* [ACTIVITY]: Using the data below, output the first line and every line after it up to and including the line containing "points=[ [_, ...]", exactly as written and with nothing added.

(DATASET EXCERPT Opens)

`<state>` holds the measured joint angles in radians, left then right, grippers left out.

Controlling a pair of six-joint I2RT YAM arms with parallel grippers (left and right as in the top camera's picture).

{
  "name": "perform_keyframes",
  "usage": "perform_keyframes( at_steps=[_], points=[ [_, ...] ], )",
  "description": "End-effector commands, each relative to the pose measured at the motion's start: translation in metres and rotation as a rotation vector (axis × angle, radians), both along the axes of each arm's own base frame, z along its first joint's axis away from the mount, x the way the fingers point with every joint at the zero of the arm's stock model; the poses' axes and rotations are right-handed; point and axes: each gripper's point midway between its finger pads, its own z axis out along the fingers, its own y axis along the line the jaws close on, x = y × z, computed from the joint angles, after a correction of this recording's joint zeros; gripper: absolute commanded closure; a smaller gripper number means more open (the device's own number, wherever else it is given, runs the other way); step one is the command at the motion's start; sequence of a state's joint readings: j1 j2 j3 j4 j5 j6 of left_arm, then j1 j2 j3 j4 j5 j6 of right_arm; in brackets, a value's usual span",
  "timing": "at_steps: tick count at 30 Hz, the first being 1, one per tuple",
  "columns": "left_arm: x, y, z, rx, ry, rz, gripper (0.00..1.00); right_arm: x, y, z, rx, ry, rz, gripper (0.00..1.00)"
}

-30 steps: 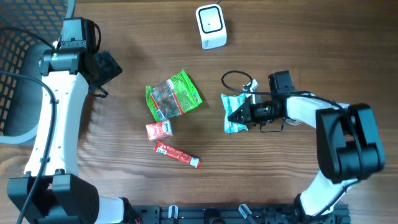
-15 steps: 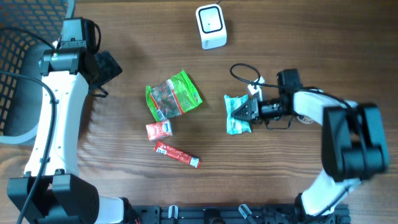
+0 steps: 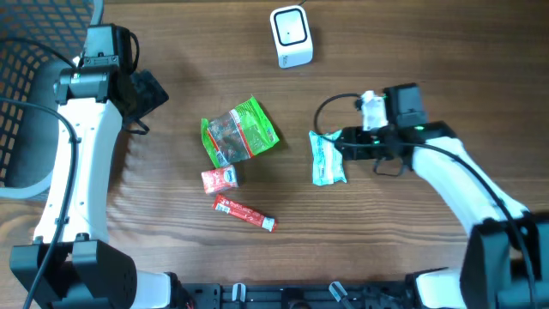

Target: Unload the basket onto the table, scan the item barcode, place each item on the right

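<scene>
A pale teal packet (image 3: 326,160) lies on the wooden table right of centre. My right gripper (image 3: 341,140) is at the packet's upper right corner; the overhead view does not show whether its fingers hold it. The white barcode scanner (image 3: 292,36) stands at the far edge, well above the packet. My left gripper (image 3: 151,92) rests at the far left, away from every item, its jaw state unclear.
A green snack bag (image 3: 240,130), a small red packet (image 3: 220,179) and a red stick pack (image 3: 244,214) lie left of centre. A black mesh basket (image 3: 21,103) sits at the left edge. The right arm's black cable (image 3: 330,105) loops above the teal packet.
The right arm has swung from a flat, stretched pose to a raised one. Its gripper went from the packet's middle to its upper right corner. The packet barely shifted. The left arm stayed still.
At first the right gripper was over the teal packet near the table's centre. It was still there a moment later. Then the packet lay a little further right with the gripper on it. Now the gripper sits at the packet's top corner.
</scene>
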<state>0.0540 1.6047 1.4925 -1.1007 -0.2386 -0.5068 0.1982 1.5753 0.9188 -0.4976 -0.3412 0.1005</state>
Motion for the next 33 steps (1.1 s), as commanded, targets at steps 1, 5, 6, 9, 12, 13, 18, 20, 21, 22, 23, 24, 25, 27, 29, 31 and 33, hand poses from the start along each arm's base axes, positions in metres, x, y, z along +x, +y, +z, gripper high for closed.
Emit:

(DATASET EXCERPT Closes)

* [REPLY]:
`<state>` holds the measured joint angles in radians, left then right, grippers left out.

Controlling a pair of six-joint I2RT YAM arms with parallel grippers (left and right as in the top camera's picture).

{
  "name": "perform_keyframes",
  "usage": "perform_keyframes( at_steps=[_], points=[ [_, ...] ], )",

The response is now complete.